COLLECTED DATA below:

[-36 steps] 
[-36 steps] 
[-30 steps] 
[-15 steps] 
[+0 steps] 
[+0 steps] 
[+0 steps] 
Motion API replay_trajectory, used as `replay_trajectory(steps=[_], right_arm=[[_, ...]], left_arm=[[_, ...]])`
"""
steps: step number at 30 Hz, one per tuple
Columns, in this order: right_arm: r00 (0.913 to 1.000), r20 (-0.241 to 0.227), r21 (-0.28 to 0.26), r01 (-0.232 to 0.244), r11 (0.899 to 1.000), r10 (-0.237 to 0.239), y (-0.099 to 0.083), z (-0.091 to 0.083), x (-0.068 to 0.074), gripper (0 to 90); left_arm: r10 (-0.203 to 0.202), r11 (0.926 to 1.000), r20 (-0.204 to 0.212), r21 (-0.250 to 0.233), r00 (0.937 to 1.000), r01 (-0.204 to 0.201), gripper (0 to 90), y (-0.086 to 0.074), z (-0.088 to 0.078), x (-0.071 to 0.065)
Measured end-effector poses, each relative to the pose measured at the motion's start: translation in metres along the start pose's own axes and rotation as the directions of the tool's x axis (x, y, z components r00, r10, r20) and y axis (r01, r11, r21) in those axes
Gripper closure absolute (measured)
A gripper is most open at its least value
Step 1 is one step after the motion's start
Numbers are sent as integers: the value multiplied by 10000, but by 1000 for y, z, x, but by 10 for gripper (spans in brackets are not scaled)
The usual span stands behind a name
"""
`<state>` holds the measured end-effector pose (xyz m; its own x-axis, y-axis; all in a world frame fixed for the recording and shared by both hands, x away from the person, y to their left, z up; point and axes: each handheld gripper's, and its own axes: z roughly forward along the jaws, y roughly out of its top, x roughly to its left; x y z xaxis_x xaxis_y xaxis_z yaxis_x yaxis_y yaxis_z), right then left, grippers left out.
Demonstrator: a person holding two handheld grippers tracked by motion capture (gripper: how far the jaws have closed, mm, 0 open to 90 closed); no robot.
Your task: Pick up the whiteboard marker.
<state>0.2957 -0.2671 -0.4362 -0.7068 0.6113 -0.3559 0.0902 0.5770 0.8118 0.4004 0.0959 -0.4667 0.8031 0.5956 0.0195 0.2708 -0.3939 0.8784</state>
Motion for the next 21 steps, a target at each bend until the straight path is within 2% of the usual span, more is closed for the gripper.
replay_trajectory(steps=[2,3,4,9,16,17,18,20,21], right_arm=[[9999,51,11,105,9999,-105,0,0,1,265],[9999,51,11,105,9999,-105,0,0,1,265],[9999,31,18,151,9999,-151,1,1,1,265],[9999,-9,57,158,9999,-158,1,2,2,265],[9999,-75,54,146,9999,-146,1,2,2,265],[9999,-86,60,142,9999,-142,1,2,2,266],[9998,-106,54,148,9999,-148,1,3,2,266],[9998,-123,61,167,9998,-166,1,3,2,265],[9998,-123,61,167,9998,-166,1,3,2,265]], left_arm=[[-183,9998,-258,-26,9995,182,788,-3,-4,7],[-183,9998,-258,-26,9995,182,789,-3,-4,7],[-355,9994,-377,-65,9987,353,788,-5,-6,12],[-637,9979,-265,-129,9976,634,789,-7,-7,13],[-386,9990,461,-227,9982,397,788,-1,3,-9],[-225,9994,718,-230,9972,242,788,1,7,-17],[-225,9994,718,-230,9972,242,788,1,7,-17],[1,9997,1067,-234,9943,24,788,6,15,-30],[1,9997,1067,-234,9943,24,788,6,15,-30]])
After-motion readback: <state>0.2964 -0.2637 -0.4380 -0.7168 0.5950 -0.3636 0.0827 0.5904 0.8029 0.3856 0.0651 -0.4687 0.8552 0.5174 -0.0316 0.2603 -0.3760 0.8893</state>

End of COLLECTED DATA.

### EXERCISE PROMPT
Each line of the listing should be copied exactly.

### YOUR SOLUTION
[-36 steps] 
[-36 steps] 
[-30 steps] 
[-15 steps] 
[+0 steps] 
[+0 steps] 
[+0 steps] 
Motion API replay_trajectory, used as `replay_trajectory(steps=[_], right_arm=[[_, ...]], left_arm=[[_, ...]])`
"""
steps: step number at 30 Hz, one per tuple
Columns, in this order: right_arm: r00 (0.913 to 1.000), r20 (-0.241 to 0.227), r21 (-0.28 to 0.26), r01 (-0.232 to 0.244), r11 (0.899 to 1.000), r10 (-0.237 to 0.239), y (-0.099 to 0.083), z (-0.091 to 0.083), x (-0.068 to 0.074), gripper (0 to 90); left_arm: r10 (-0.203 to 0.202), r11 (0.926 to 1.000), r20 (-0.204 to 0.212), r21 (-0.250 to 0.233), r00 (0.937 to 1.000), r01 (-0.204 to 0.201), gripper (0 to 90), y (-0.086 to 0.074), z (-0.088 to 0.078), x (-0.071 to 0.065)
Measured end-effector poses, each relative to the pose measured at the motion's start: translation in metres along the start pose's own axes and rotation as the directions of the tool's x axis (x, y, z components r00, r10, r20) and y axis (r01, r11, r21) in those axes
Gripper closure absolute (measured)
A gripper is most open at its least value
Step 1 is one step after the motion's start
Numbers are sent as integers: the value multiplied by 10000, but by 1000 for y, z, x, but by 10 for gripper (spans in brackets are not scaled)
The usual span stands behind a name
"""
`<state>` holds the measured end-effector pose (xyz m; its own x-axis, y-axis; all in a world frame fixed for the recording and shared by both hands, x away from the person, y to their left, z up; point and axes: each handheld gripper's, and its own axes: z roughly forward along the jaws, y roughly out of its top, x roughly to its left; x y z xaxis_x xaxis_y xaxis_z yaxis_x yaxis_y yaxis_z), right then left, grippers left out.
Demonstrator: a person holding two handheld grippers tracked by motion capture (gripper: how far the jaws have closed, mm, 0 open to 90 closed); no robot.
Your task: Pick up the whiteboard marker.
<state>0.2957 -0.2671 -0.4362 -0.7068 0.6113 -0.3559 0.0902 0.5770 0.8118 0.4004 0.0959 -0.4667 0.8031 0.5956 0.0195 0.2708 -0.3939 0.8784</state>
Motion for the next 21 steps, a target at each bend until the straight path is within 2% of the usual span, more is closed for the gripper.
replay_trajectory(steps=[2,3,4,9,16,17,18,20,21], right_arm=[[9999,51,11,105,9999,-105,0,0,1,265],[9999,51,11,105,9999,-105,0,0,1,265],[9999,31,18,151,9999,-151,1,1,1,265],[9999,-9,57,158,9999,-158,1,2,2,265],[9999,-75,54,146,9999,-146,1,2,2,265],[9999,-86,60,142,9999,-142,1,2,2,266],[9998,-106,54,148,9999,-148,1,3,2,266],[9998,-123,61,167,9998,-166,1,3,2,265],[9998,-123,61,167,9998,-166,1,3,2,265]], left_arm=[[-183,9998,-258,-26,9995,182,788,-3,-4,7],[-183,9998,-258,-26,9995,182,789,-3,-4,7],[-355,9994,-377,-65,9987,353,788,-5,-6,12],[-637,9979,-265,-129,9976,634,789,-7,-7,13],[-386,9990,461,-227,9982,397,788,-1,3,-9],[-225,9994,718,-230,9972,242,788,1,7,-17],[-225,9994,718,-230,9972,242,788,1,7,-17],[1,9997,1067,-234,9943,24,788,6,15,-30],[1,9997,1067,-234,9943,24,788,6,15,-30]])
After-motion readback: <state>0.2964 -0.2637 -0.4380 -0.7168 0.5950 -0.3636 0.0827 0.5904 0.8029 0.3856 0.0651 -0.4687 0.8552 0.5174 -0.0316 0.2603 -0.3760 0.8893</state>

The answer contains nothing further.